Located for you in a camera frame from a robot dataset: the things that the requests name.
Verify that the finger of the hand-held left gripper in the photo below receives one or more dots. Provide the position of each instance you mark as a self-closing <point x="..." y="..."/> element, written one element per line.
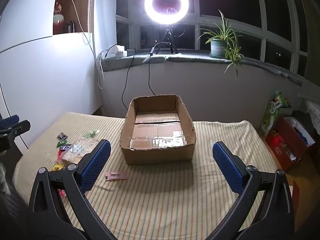
<point x="10" y="120"/>
<point x="20" y="128"/>

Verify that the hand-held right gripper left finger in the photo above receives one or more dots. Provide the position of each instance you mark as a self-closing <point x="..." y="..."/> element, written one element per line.
<point x="96" y="165"/>

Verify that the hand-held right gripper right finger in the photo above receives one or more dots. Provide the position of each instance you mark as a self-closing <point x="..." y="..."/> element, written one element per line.
<point x="228" y="166"/>

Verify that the clear bread packet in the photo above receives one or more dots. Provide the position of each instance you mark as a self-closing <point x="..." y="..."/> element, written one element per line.
<point x="75" y="152"/>

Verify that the brown cardboard box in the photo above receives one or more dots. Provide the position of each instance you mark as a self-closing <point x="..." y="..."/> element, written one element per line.
<point x="157" y="135"/>

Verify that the pink snack packet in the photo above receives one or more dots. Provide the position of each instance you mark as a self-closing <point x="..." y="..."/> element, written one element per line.
<point x="116" y="175"/>

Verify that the clear green candy packet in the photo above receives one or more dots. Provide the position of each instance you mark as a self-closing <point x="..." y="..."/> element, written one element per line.
<point x="91" y="133"/>

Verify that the red snack packet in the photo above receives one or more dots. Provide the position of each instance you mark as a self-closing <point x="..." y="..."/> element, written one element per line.
<point x="61" y="152"/>

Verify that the yellow snack packet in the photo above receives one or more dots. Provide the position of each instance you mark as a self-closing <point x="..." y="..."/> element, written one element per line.
<point x="57" y="167"/>

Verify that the small black snack packet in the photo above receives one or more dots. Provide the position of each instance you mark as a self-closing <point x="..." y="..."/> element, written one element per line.
<point x="62" y="136"/>

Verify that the red cardboard box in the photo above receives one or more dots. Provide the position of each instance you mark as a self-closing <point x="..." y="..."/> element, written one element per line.
<point x="291" y="142"/>

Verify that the large green snack bag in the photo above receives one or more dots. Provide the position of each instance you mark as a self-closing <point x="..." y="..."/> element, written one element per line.
<point x="273" y="115"/>

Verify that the striped beige cloth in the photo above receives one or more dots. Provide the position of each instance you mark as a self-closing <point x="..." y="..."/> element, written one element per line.
<point x="162" y="200"/>

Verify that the grey windowsill mat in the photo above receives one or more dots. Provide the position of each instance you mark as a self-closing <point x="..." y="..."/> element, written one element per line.
<point x="200" y="61"/>

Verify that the red vase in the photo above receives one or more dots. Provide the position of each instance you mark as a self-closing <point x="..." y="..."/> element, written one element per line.
<point x="58" y="17"/>

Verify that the white power strip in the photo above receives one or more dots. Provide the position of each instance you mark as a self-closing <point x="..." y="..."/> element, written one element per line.
<point x="117" y="51"/>

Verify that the small grey box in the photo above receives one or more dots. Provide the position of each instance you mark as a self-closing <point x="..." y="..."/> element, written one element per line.
<point x="130" y="52"/>

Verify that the potted spider plant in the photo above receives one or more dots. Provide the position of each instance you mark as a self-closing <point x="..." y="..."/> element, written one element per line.
<point x="221" y="43"/>

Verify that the black usb hub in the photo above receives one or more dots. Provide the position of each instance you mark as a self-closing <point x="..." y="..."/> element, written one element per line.
<point x="152" y="50"/>

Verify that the wooden shelf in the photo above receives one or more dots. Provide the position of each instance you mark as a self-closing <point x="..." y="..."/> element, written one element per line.
<point x="72" y="7"/>

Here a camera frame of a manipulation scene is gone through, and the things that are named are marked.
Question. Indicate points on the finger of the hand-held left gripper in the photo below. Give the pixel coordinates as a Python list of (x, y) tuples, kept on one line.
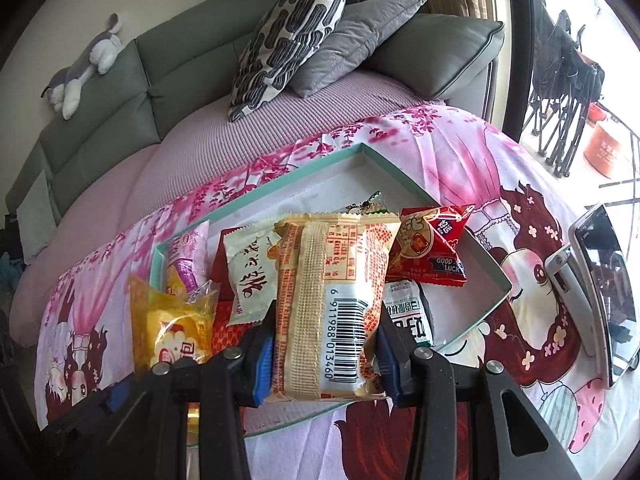
[(122, 391), (85, 410)]

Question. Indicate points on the grey green sofa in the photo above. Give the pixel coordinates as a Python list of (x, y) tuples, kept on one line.
[(190, 70)]

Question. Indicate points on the black folding chair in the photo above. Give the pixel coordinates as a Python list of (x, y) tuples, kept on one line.
[(560, 70)]

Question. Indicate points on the yellow snack packet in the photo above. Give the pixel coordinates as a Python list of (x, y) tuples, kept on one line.
[(170, 330)]

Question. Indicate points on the grey white plush toy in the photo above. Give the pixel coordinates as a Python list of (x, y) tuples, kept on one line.
[(82, 70)]

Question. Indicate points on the orange bucket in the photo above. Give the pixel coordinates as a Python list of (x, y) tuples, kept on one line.
[(607, 147)]

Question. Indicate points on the smartphone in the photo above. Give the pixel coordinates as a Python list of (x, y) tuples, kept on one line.
[(605, 290)]

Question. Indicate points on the clear green-label cake packet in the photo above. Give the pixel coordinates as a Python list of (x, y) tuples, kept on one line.
[(367, 206)]

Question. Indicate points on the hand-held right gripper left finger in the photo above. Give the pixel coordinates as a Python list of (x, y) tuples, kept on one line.
[(262, 370)]

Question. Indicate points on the purple white snack packet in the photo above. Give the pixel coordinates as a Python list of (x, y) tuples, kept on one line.
[(187, 260)]

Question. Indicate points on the pink cartoon printed blanket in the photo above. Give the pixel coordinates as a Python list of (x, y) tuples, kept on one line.
[(450, 160)]

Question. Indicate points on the red orange snack packet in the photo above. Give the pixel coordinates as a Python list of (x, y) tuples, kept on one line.
[(220, 280)]

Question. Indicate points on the grey pillow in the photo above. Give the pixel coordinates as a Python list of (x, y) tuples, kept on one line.
[(350, 45)]

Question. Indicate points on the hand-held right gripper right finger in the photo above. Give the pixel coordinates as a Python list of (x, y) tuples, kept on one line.
[(387, 365)]

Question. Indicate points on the teal shallow cardboard box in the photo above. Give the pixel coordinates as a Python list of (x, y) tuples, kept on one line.
[(325, 180)]

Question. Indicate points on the green and white snack packet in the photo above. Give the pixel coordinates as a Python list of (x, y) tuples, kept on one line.
[(407, 315)]

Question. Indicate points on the beige orange snack packet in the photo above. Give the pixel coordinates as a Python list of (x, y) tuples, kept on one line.
[(310, 310)]

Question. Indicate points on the cream white snack packet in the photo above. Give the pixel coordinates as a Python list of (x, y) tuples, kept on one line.
[(250, 275)]

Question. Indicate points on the red triangular snack packet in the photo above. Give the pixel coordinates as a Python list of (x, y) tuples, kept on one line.
[(430, 247)]

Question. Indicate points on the dark clothes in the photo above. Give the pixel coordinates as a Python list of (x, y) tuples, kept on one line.
[(7, 235)]

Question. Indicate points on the light grey cushion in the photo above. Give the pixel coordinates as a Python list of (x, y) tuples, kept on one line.
[(37, 215)]

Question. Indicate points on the teal cloth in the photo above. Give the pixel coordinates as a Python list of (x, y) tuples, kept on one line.
[(7, 272)]

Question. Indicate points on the dark window frame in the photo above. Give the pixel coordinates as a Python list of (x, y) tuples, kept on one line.
[(517, 60)]

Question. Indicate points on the black white patterned pillow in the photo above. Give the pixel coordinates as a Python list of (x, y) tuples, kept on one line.
[(290, 35)]

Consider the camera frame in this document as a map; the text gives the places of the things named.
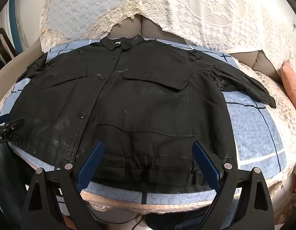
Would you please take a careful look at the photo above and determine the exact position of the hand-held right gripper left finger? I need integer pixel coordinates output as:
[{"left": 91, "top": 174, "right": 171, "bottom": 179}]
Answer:
[{"left": 21, "top": 141, "right": 105, "bottom": 230}]

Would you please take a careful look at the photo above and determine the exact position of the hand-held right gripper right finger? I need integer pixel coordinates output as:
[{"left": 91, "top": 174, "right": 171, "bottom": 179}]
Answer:
[{"left": 191, "top": 141, "right": 275, "bottom": 230}]

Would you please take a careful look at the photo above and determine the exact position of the black leather jacket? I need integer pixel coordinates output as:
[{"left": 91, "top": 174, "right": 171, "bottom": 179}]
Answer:
[{"left": 17, "top": 35, "right": 276, "bottom": 193}]

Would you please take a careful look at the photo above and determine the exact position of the blue plaid blanket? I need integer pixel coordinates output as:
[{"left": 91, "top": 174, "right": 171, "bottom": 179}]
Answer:
[{"left": 0, "top": 38, "right": 286, "bottom": 208}]

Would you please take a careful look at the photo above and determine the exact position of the beige floral sofa cover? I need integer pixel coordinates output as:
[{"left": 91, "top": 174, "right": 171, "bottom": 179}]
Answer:
[{"left": 237, "top": 62, "right": 296, "bottom": 222}]

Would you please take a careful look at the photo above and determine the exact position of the orange pillow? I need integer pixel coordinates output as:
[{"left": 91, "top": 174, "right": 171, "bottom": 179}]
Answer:
[{"left": 280, "top": 61, "right": 296, "bottom": 112}]

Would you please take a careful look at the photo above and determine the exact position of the grey sofa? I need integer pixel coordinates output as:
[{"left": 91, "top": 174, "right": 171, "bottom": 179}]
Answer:
[{"left": 26, "top": 13, "right": 284, "bottom": 78}]

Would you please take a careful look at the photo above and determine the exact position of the white lace cover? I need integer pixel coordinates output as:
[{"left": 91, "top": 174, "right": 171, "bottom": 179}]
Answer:
[{"left": 127, "top": 0, "right": 293, "bottom": 54}]

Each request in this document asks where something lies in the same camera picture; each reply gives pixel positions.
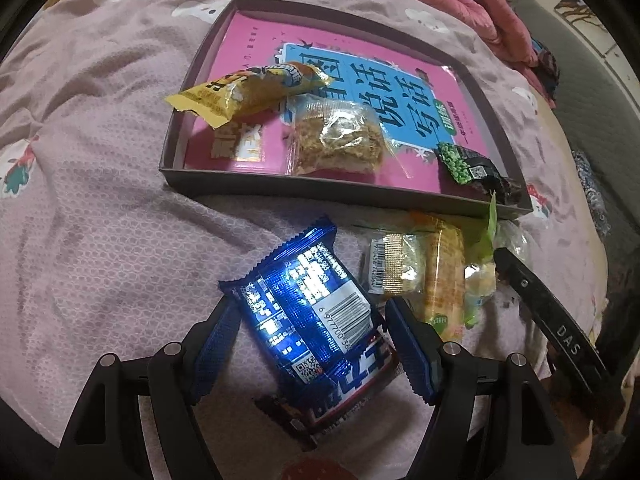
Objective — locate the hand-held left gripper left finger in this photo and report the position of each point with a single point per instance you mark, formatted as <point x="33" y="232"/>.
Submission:
<point x="217" y="350"/>

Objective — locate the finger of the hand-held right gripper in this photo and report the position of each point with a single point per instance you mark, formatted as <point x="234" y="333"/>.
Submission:
<point x="525" y="285"/>

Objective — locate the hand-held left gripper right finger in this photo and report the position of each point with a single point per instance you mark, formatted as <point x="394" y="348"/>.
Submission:
<point x="412" y="355"/>

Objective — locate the light green snack packet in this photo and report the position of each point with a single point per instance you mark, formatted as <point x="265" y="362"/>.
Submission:
<point x="480" y="280"/>

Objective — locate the black chocolate bar wrapper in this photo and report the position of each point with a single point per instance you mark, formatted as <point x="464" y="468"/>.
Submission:
<point x="360" y="385"/>

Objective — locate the orange cracker packet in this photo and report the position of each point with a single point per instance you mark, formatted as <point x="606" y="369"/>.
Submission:
<point x="445" y="280"/>

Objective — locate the clear pastry packet gold label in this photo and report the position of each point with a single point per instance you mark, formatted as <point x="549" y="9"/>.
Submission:
<point x="395" y="265"/>

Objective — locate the shiny blue snack packet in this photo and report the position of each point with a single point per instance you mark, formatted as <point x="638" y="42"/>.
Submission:
<point x="300" y="300"/>

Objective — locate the black green pea packet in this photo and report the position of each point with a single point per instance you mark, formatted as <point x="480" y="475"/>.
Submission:
<point x="465" y="165"/>

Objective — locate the dark grey shallow box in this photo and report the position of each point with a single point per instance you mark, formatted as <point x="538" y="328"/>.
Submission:
<point x="300" y="192"/>

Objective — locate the clear meat floss cake packet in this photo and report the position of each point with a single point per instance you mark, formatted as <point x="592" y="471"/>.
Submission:
<point x="335" y="140"/>

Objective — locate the long yellow snack packet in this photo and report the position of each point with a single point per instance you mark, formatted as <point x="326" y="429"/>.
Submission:
<point x="240" y="92"/>

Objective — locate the dark patterned cloth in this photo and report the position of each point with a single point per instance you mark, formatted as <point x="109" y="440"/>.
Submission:
<point x="590" y="190"/>

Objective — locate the beige bed sheet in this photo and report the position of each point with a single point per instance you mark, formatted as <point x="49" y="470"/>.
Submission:
<point x="560" y="160"/>

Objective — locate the lilac printed blanket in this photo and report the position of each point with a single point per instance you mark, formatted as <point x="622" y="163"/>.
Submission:
<point x="100" y="210"/>

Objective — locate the grey quilted headboard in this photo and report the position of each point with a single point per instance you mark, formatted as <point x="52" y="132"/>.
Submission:
<point x="590" y="110"/>

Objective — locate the colourful striped clothing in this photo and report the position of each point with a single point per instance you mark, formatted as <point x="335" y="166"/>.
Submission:
<point x="545" y="60"/>

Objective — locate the pink quilt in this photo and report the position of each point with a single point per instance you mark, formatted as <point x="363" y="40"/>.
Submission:
<point x="480" y="0"/>

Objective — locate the pink and blue book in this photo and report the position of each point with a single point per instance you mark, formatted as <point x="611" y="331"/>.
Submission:
<point x="240" y="45"/>

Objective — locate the tree wall picture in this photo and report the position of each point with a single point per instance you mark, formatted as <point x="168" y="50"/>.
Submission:
<point x="575" y="10"/>

....................

**What is being asked**
Scan the listing for "gives" and copy out each line that has it.

**Result of the exercise**
Consider the camera frame in this document as a map; the text gives the places of the things named.
Each request in this document asks where something lies in the same camera picture; each reply gives pixel positions.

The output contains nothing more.